Berlin (dts) - In der Debatte über den medialen Umgang mit Prominenten hat Altbundespräsident Christian Wulff vor überzogener Schärfe gewarnt. "Wir alle müssen vor Maßlosigkeit, vor der Zerstörung von Personen warnen, die sich in die Öffentlichkeit begeben", sagte er der "Neuen Osnabrücker Zeitung". ...

Kommentare

(6) Oldie42 · 30. Juni um 20:13
Also der hat es gerade mal nicht nötig sich über eine rauhe Tonart zu beschweren. Im Prinzp hat er ja kein Fettnäpfchen ausgelassen. Eine Person mit Anstand und Charakter hätte von sich aus sich selbst zurückziehen müssen und nicht erst den öffentlichen Aufschrei zum Anlass nehmen. Aber leider gilt das in der heutigen Politik nicht mehr siehe Scheuer, man könnte meinen der hat Narrenfreiheit
(5) gabrielefink · 30. Juni um 17:28
Ich kann mich erinnern, vor seiner Affäre hat Wulff zusammen mit seiner Frau den Medienrummel sehr genossen, sogar geradezu forciert.
(4) Muschel · 30. Juni um 16:35
Das sehe ich in den meisten Fällen anders: Wenn sogenannte Prominente meinen zu jedem Mist ihren Senf dazugeben zu müssen, habens sie es nicht anders verdient (natürlich die Grenzen eingehalten).

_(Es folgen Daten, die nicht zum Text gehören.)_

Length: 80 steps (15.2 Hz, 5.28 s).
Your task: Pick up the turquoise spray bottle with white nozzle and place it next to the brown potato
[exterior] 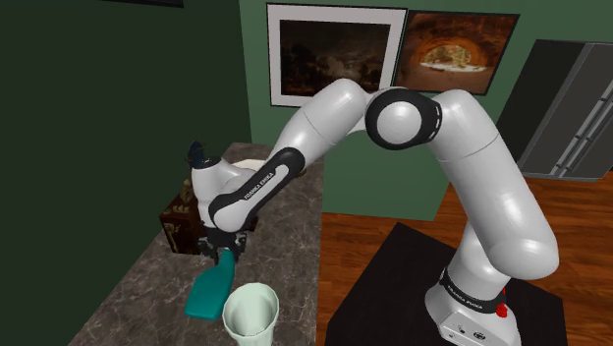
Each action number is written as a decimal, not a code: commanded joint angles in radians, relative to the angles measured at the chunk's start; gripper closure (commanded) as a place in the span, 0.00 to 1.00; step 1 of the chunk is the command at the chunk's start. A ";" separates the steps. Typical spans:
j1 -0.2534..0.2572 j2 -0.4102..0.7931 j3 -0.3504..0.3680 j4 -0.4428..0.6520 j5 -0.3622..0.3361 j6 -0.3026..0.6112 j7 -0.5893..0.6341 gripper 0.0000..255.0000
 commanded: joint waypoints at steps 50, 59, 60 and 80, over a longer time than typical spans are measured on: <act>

(3) k33620 · 30. Juni um 13:49
Gehört halt zum Job.
(2) Pusigren · 30. Juni um 13:40
Zwar hat er im Grunde recht, aber aus seinem Mund wirkt das ein wenig schal. Ohne einen gewissen Medienrummel und die berechtigte öffentliche Kritik wäre es gar nicht zu seinem notwendigen Rücktritt gekommen, weil er die Krise dann einfach stillschweigend ausgesessen hätte. Sicher hat er aber dabei auch Tiefschläge einstecken müssen, die mit Streit- und Diskussionskultur nichts mehr gemein hatten.
(1) Grizzlybaer · 30. Juni um 13:03
Er hat vollkommen recht, denn wie Menschen im Netz angegangen werden ist oft beschämend. Da werden Leute beschimpft und verunglimpft, obwohl man sie nur aus den Medien kennt.